The typical residential landscape project in the North Bay is a smaller lot size, with neighbors’ houses very close, second story windows looking down on neighbors yards, thus requiring some degree of privacy screening. Other projects are near walkways or driveways, patios or swimming pools. All these applications require smaller trees (not over 20-30 feet tall) with shallow root systems and, preferably, not overly messy.

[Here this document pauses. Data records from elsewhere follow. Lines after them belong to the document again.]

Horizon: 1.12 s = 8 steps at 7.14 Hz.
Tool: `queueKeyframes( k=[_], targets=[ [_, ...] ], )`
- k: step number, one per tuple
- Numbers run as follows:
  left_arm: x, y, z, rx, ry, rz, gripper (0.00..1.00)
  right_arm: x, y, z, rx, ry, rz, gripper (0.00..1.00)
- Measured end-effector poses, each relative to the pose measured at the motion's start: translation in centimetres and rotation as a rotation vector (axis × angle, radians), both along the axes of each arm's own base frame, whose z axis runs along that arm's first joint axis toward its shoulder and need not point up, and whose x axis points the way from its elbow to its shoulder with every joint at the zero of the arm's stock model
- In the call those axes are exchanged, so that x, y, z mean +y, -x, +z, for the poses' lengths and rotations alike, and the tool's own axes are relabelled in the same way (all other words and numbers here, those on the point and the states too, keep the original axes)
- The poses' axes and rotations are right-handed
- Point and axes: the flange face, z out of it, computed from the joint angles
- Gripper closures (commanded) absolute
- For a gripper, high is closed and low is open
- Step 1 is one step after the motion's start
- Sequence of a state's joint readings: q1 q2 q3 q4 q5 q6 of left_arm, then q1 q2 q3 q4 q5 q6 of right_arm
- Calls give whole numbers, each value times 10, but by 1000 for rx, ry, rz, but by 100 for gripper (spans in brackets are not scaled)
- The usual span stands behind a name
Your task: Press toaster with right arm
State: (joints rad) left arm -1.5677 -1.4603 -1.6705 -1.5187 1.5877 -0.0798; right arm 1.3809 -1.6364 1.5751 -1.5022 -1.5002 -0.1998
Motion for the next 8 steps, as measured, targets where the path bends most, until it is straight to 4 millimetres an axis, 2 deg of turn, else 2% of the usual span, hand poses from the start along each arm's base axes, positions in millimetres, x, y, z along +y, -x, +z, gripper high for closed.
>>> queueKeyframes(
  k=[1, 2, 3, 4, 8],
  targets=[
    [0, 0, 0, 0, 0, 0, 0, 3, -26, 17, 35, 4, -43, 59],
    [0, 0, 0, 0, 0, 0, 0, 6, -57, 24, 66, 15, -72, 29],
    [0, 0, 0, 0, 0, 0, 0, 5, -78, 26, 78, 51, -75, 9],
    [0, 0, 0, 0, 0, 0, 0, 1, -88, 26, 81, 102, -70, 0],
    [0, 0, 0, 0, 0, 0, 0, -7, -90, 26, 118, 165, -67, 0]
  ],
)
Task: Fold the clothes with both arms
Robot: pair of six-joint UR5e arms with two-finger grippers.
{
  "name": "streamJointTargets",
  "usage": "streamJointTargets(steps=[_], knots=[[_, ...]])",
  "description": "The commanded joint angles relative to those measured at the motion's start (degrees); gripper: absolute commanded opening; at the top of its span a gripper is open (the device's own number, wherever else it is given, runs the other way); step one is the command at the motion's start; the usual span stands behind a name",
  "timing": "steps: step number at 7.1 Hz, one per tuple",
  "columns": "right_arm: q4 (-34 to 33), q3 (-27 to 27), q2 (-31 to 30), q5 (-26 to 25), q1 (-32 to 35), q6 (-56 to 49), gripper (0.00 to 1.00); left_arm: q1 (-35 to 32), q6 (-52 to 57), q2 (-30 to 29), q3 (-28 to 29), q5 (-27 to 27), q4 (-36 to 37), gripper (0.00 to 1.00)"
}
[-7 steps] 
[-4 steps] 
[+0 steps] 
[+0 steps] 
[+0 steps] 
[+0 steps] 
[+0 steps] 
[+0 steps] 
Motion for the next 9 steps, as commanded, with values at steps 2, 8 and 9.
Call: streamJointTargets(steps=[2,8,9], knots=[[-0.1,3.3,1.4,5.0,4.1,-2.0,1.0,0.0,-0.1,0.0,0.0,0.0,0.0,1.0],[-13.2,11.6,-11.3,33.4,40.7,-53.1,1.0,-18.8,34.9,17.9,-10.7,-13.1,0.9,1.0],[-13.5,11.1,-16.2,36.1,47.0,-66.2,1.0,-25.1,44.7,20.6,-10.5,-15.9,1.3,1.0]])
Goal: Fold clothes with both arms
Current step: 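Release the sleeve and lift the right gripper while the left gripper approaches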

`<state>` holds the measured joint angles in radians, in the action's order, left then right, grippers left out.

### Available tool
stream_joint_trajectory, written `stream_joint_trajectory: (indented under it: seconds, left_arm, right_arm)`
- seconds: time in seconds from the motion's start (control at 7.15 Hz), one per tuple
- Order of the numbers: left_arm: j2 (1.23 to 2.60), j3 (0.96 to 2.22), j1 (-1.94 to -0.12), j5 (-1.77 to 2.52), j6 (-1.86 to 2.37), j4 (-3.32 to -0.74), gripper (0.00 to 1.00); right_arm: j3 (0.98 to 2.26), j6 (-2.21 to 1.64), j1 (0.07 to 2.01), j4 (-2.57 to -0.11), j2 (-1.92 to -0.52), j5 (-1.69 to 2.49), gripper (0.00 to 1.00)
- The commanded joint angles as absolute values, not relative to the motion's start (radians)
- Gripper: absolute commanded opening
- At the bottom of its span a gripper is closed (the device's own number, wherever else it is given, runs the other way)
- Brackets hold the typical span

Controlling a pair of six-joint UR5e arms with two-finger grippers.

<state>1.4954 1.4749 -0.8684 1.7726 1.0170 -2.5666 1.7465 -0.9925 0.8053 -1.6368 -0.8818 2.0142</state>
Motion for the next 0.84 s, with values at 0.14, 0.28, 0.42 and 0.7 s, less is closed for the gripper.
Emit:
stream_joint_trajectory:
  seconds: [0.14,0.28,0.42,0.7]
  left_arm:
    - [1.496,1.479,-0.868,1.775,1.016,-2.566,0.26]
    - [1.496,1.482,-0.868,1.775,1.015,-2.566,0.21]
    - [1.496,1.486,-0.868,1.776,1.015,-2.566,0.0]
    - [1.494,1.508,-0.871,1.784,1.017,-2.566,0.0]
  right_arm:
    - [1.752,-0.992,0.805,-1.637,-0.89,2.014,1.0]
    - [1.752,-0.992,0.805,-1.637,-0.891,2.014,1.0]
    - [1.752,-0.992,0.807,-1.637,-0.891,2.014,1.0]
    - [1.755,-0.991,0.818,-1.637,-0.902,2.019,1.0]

Smaller trees also offer better balance in a smaller residential landscape. Installing a giant redwood or California Live Oak in a small residential back yard would dominate the landscape, encroach on the residence and neighbors’ properties, and generally seem out of place. Details Landscape Art, a premier Sonoma County landscape contractor, installs a variety of trees that meet these criteria…some are listed below. We generally prefer deciduous trees, which drop their leaves all at once in late fall, to evergreen trees which drop leaves a little bit at a time continuously throughout the year. Deciduus trees, especially near a house, also provide shade in the warmer months and let in sunlight in the cooler months when the leaves drop. There are also many screening shrubs that can be trained to act like trees, with higher branching structures. Some examples are various species of pittosporum and feijoa sellowiana (pineapple guava).
A few of our favorite smaller patio trees:
Sapium sebiferum – a small deciduous tree, green all summer and brilliant red fall foliage
Japanese maple – there are many varieties of this deciduous tree, with maroon or green foliage and either gold, orange or red fall color. Japanese maples are the subject of another blog, but here is a list of those we regularly use:
- Emperor One – upright with maroon foliage
- Bloodgood – similar to Emperor One
- Sango kaku – upright, urn shaped, green leafed with coral bark in the winter
- Redwood – similar to Sango kaku
- Butterfly – the smallest of the upright maples, with a variegated leaf tinged with pink
- Crimson Queen – low mounding umbrella or mushroom shaped, maroon foliage
- Tamukeyama – same as Crimson Queen, tolerated the most shade
- Red Dragon – same as Crimson Queen, tolerates the most sun
- Viridis or Waterfall – same habit as above maroon leafed varieties, but with green foliage
Akebobo cherry – a little wider patio tree, gorgeous six week display of white (tinged with pink) flowers in spring – looks like a cloud-, green all summer and gold in autumn Chinese pistache – green leafed all spring and summer, with an incredible show of iridescent red-orange-gold in fall
Eleacarpus decipiens – a well behaved evergreen tree, with minimal leaf drop, bright green leaves all year long
Crape Myrtle – many varieties and colors (only buy Indian tribe named varieties to minimize powdery mildew). Showy flowers in August-September. One of the few plants that bloom heavily this time of year.
Cornus florida – flowering dogwood is a shade loving deciduous tree that blooms in spring, green all summer
Prunus ‘Snow Fountains’ – weeping cherry has a drooping habit. Loaded with pure white flowers for several weeks in spring, green in the summer, turns gold before the leaves drop in late fall
A well designed residential landscape includes the appropriate size tree for the situation.